Казни в Хиве, как и в Бухаре, носили публичный характер. Смертная казнь производилась перед ханским дворцом, где большинство преступников вешали, шиитов, как уже говорилось, сажали на кол, а провинившимся чиновникам перерезывали горло и бросали в специальную яму [Базинер, 2006, с. 355; Икс, с. 76; Burnaby, 1876, p. 295–296]. Иногда виновных в убийстве или похищении женщины передавали родственникам жертвы, которые сами исполняли роль палачей, перерезая приговоренному горло и бросая его в яму перед дворцом [Лобысевич, 1873, с. 89]. По всей видимости, эта практика была позаимствована хивинскими монархами из Бухары, где подобного рода наказания также фиксировались путешественниками. Если же преступников убивали во время задержания, то в столицу доставлялись их головы и уши, которые также помещались на виселице [Базинер, 2006, с. 335].
К беглым невольникам, если хозяева просили сохранить им жизнь, применялись телесные и членовредительские наказания — от прибивания за ухо к дверям дома хозяина до отрезания носа и ушей [К. А., с. 130; Рассказы, 1873, с. 266 (1)].

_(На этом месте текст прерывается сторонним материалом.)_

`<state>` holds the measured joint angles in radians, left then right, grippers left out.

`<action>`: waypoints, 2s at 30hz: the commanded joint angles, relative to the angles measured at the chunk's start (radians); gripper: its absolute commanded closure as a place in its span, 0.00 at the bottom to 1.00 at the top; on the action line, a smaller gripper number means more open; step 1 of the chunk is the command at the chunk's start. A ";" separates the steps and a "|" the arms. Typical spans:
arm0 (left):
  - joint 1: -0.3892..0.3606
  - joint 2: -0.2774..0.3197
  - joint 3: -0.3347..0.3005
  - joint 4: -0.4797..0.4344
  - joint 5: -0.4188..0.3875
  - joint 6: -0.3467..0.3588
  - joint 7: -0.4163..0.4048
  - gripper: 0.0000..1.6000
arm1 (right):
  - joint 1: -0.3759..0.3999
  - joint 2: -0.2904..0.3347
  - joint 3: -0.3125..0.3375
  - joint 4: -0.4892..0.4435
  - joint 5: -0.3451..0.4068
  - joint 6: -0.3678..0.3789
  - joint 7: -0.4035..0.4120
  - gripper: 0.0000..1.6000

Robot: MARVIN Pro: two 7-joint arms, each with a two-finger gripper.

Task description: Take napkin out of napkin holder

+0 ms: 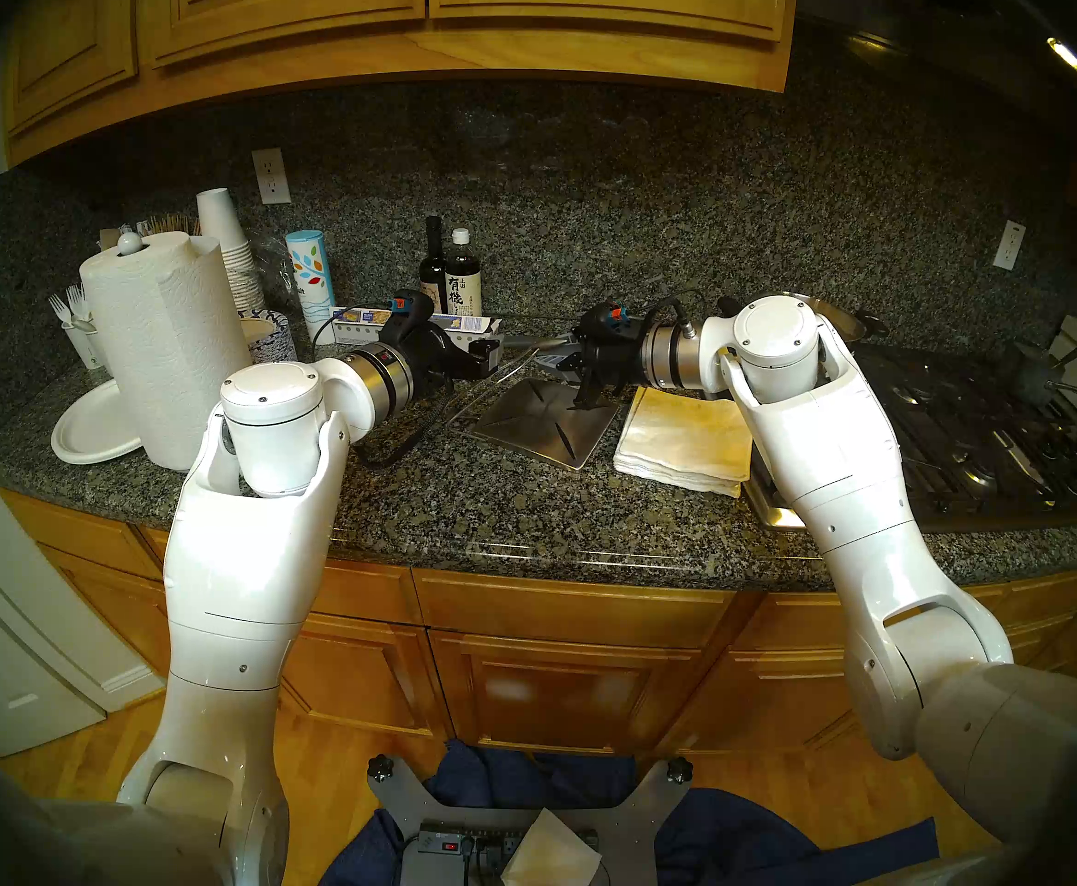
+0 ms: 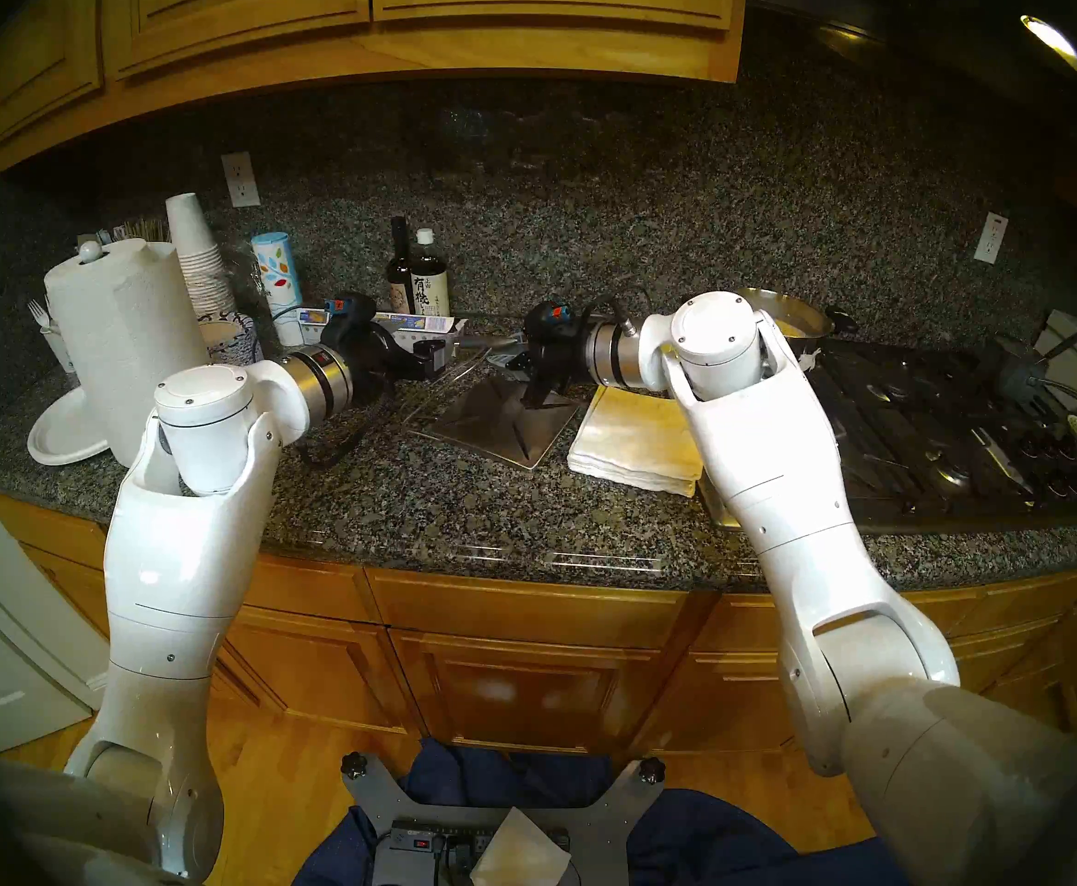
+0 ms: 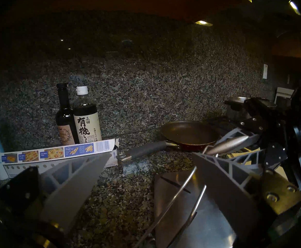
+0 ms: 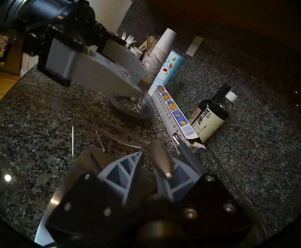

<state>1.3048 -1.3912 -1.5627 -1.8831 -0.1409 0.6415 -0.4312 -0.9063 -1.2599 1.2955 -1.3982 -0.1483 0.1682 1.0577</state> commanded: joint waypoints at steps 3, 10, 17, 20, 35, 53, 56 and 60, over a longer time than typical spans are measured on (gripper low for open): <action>-0.042 -0.018 -0.043 -0.079 -0.026 -0.003 0.006 0.00 | 0.010 0.022 0.031 -0.024 0.005 -0.002 -0.007 0.60; -0.038 -0.026 -0.050 -0.096 -0.025 0.008 0.023 0.00 | 0.015 0.024 0.032 -0.005 0.004 -0.009 -0.005 0.60; -0.024 -0.038 -0.058 -0.113 -0.022 -0.001 0.050 0.00 | 0.011 0.025 0.024 0.019 -0.002 -0.019 -0.007 0.59; -0.019 -0.040 -0.062 -0.127 -0.023 -0.003 0.057 0.00 | 0.010 0.024 0.022 0.030 -0.003 -0.025 -0.008 0.59; 0.004 -0.046 -0.088 -0.161 -0.035 0.004 0.081 0.00 | 0.018 0.026 0.018 0.090 -0.012 -0.045 -0.017 0.58; -0.006 -0.046 -0.073 -0.145 -0.034 0.002 0.091 0.00 | 0.031 0.041 0.008 0.135 -0.038 -0.056 -0.002 0.56; -0.011 -0.047 -0.070 -0.139 -0.034 0.002 0.092 0.00 | 0.038 0.048 0.005 0.134 -0.049 -0.055 0.001 0.56; -0.016 -0.047 -0.067 -0.131 -0.035 0.000 0.091 0.00 | 0.042 0.057 0.007 0.128 -0.060 -0.051 0.005 0.56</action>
<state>1.3328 -1.4378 -1.6314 -2.0009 -0.1733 0.6546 -0.3374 -0.9181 -1.2173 1.2920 -1.2417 -0.2029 0.1149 1.0548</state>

В отличие от Бухары, система мест заключения в Хиве не была столь развитой, и чаще всего в них содержались не приговоренные к заключению, а находившиеся под следствием и судом. В XVIII в. арестантов вообще держали «на квартире» или в ином закрытом помещении, хотя и под охраной [Гуляев, Чучалов, 1910, с. 72; Аитов, 1911, с. 240]. Лишь в записках путешественников последней четверти XIX — начала XX в. присутствуют описания именно тюремных зданий. Английский офицер Ф. Барнеби описывает тюрьму как низкое здание, примыкающее к ханскому дворцу, заключенные в котором были закованы в цепи и колодки [Burnaby, 1876, р. 317]. В. Г. Янчевецкий описал тюрьму как помещение, в котором было единственное отверстие сверху для света, заключенных же, скованных одной цепью, даже не выводили во двор, а свои естественные нужды они должны были справлять в «клоаку» в центре камеры. Тем не менее он отмечает, что в помещении имелась печь [Ян, 1989, с. 526]. Как представляется, тюрьмы в Хиве также появились под бухарским влиянием и по бухарскому же образу и подобию.

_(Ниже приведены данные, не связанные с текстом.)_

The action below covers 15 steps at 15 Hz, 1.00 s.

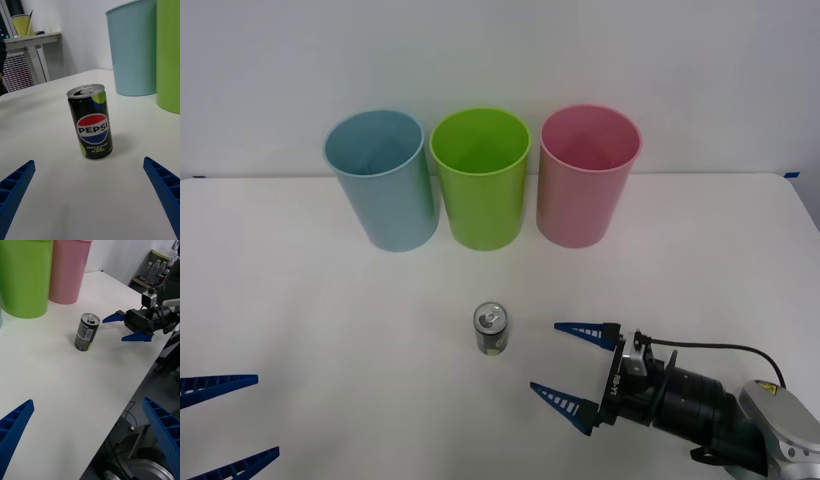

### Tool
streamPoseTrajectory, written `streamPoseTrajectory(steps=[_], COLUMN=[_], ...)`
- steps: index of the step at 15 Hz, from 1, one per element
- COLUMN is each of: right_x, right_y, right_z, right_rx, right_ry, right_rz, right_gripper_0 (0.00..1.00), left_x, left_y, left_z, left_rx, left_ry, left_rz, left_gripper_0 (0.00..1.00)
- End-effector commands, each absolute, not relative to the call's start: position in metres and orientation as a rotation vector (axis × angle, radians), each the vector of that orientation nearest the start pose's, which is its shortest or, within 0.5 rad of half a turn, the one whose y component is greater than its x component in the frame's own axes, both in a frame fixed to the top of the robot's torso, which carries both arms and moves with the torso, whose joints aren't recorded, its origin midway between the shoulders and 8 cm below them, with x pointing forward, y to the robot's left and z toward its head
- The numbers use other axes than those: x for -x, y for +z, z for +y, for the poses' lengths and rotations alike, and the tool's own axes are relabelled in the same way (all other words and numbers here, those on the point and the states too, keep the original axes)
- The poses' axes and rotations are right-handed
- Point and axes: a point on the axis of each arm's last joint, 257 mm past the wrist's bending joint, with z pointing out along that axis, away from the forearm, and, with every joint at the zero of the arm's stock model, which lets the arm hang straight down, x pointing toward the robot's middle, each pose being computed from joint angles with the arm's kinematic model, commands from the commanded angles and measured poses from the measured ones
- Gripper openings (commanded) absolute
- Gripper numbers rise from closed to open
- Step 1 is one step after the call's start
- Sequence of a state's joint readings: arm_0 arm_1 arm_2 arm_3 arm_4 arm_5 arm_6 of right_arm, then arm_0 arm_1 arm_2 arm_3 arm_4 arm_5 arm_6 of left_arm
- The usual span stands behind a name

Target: Put cans in the blue bin and PET bottles in the pink bin and trash in the green bin.

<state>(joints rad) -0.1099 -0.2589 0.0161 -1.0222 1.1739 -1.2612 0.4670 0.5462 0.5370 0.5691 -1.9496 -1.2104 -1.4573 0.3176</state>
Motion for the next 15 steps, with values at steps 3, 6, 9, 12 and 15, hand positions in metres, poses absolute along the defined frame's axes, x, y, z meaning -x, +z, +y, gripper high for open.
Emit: streamPoseTrajectory(steps=[3,6,9,12,15], right_x=[-0.383,-0.386,-0.386,-0.386,-0.385], right_y=[-0.32,-0.311,-0.307,-0.305,-0.302], right_z=[-0.086,-0.085,-0.084,-0.084,-0.082], right_rx=[0.911,0.906,0.912,0.915,0.923], right_ry=[0.863,0.857,0.85,0.849,0.848], right_rz=[1.382,1.355,1.337,1.327,1.318], right_gripper_0=[1.0,1.0,1.0,1.0,1.0], left_x=[-0.243,-0.243,-0.243,-0.243,-0.243], left_y=[-0.205,-0.205,-0.205,-0.205,-0.205], left_z=[0.291,0.291,0.291,0.291,0.291], left_rx=[-0.824,-0.824,-0.824,-0.824,-0.824], left_ry=[-0.732,-0.732,-0.732,-0.732,-0.732], left_rz=[1.829,1.829,1.829,1.829,1.829], left_gripper_0=[1.0,1.0,1.0,1.0,1.0])
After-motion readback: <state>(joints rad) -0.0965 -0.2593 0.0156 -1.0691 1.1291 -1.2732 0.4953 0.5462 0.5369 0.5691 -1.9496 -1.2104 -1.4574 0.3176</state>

§ 5. Правовое регулирование экономических отношений
Как и в Бухарском эмирате, в Хивинском ханстве регулирование торговли сочетало элементы публичного и частного права.
К числу публично-правовых элементов относились в первую очередь торговые налоги и сборы. Как и во всем тюрко-монгольском мире, эта группа налогов составляла значительную часть поступлений в казну, поэтому их взимание находилось под личным контролем диван-беги, которому подчинялся многочисленный штат специальных чиновников. Правда, в отличие от Бухары, четкой системы торговых налогов в Хиве не существовало, их введение и размер зависели от ханского волеизъявления [Данилевский, 1851, с. 132; Килевейн, 1861, с. 104].

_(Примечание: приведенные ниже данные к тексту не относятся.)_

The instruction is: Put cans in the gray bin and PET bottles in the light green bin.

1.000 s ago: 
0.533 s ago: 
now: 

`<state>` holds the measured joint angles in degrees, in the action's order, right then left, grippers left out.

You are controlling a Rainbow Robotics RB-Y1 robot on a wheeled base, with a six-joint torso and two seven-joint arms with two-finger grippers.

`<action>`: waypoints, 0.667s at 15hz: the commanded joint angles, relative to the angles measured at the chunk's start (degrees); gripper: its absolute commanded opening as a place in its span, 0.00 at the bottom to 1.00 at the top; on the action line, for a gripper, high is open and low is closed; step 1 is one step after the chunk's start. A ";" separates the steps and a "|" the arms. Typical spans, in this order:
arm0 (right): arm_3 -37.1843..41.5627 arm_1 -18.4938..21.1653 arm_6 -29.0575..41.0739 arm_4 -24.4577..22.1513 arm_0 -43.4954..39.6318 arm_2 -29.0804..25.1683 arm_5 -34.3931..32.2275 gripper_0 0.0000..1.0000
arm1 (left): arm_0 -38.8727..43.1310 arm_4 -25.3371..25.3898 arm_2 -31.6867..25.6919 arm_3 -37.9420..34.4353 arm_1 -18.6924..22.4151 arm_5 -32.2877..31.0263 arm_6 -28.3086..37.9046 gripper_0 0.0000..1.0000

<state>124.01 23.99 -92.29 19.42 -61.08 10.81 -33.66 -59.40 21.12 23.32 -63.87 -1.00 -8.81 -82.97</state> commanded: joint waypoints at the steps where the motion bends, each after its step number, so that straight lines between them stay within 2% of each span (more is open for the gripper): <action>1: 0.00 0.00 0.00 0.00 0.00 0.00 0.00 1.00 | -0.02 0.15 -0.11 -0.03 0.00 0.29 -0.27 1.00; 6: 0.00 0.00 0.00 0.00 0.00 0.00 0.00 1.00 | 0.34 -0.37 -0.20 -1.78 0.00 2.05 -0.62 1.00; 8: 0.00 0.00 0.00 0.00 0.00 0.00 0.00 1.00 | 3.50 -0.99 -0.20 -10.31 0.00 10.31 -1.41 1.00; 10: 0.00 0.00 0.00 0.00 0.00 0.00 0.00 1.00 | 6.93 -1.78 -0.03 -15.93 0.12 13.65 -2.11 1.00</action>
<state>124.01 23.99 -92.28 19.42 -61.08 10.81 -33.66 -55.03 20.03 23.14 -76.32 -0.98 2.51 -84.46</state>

К числу ранних налогов в торговой сфере относился сбор, взимаемый с товаров на специальных заставах: его можно было бы соотнести с зякетом, взимавшимся в соседней Бухаре, но он составлял не 1/40, а 1/30 от стоимости товара [Муравьев, 1822б, с. 82]. С иностранцев взимались, конечно же, гораздо более высокие пошлины — особенно с иноверцев. Так, в 1830-е годы российские торговцы при пересечении границы должны были уплачивать по 1 золотому червонцу с каждого верблюда [Даль, 1883, с. 3]. Но после похода на Хиву оренбургского военного губернатора В. А. Перовского зимой 1839–1840 гг. и обмена несколькими посольствами в 1841–1843 гг. для них был установлен фиксированный тариф — 5 % от стоимости товара (вероятно, опять же, по бухарскому образцу), однако среднеазиатские торговцы-мусульмане[101]
платили всего 2 % [Данилевский, 1851, с. 132][102]. В последующие годы хивинские власти вновь повысили пошлины на русские товары, и когда очередной посол, Н. П. Игнатьев, потребовал их снижения, ханская администрация была готова вернуть прежние 5 %, однако дипломат стал настаивать на уравнивании российских торговцев с мусульманскими и установления для них таможенной пошлины в размере 2,5 % [Игнатьев, 1897, с. 158][103].Помимо таможенного сбора при пересечении границы или заставы торговцы должны были платить сбор с лавки, в которой они торговали (в зависимости от близости к базару он составлял 1–6 тилля в год) [Базинер, 2006, с. 356; Данилевский, 1851, с. 136].